The feat is counter intuitive and so is the swashbuckler ability when used with that feat. The only good replacement for slashing grace was fencing grace.
As with all things, it's up to the GM.
The only problem I see people have in understanding Slashing Grace is when they view it as a feat for every class rather than a Swashbuckler feat that is available to every other class. See the difference?

![]() |

Improved Whip Mastery wrote:Benefit: While wielding a whip, you threaten the area of your natural reach plus 5 feet...Looks like it works to me, the only difference is with a whip you threaten 15 feet and with a Morning Star 10, as it is based off your natural reach. in both 5 feet is added to your threatened range.
So its basically lunge for a specific weapon without the AC penalty for AoOs
Also, watch the movie "Nunchaku" and then tell me nunchucks can't grapple :)
I thought that you only threaten up to 10 feet with a whip while using Improved Whip Mastery because a whip on it's own does not threaten.

Akin DT |
If you sat down at my table I wouldn't let that fly.
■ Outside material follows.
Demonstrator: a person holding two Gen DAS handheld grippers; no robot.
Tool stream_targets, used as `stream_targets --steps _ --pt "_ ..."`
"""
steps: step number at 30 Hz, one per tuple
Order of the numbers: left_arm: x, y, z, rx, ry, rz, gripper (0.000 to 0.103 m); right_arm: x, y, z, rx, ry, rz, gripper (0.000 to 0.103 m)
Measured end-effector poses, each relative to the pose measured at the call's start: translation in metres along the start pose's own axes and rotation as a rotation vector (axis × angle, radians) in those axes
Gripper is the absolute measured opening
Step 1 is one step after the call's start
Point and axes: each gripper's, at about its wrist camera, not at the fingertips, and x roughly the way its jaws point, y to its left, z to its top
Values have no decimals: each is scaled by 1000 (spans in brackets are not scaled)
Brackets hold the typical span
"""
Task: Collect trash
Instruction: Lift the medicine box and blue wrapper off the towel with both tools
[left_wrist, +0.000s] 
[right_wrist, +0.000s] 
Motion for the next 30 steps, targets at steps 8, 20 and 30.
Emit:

Phalanx solider says nothing about making all polearms counting as one handed weapons. It just says that you can use one in your primary hand as a one handed...
(bolding mine)
A GM can do whatever they want, but the text says:At 3rd level, when a phalanx soldier wields a shield, he can use any polearm or spear of his size as a one-handed weapon.
This ability replaces Armor Training 1.
It doesn't prevent you from using a polearm or spear in same arm as your buckler, nor does it limit you from only using it on your "main hand".
Though I think a neater use of this would be to use the fauchard in the unshielded hand, and a nodachi in the buckler hand. Make AoO and normal attacks with your fauchard, and use the nodachi when they close ranks. Don't bother with dual wielding penalties.

Akin DT |
That doesn't really work. If you are threatening/attacking with your nodachi you are no longer wielding the buckler.
Of course you're wielding the buckler. You're just not getting the bonus AC from it until your next turn. By your logic, bucklers with Energy Resistance or Determination magical properties won't work if you use the buckler's arm for attacking. Nothing in the description of buckler indicates you "aren't wielding" the buckler. In fact, if you weren't wielding it, you wouldn't have to worry about the -1 to attack roles!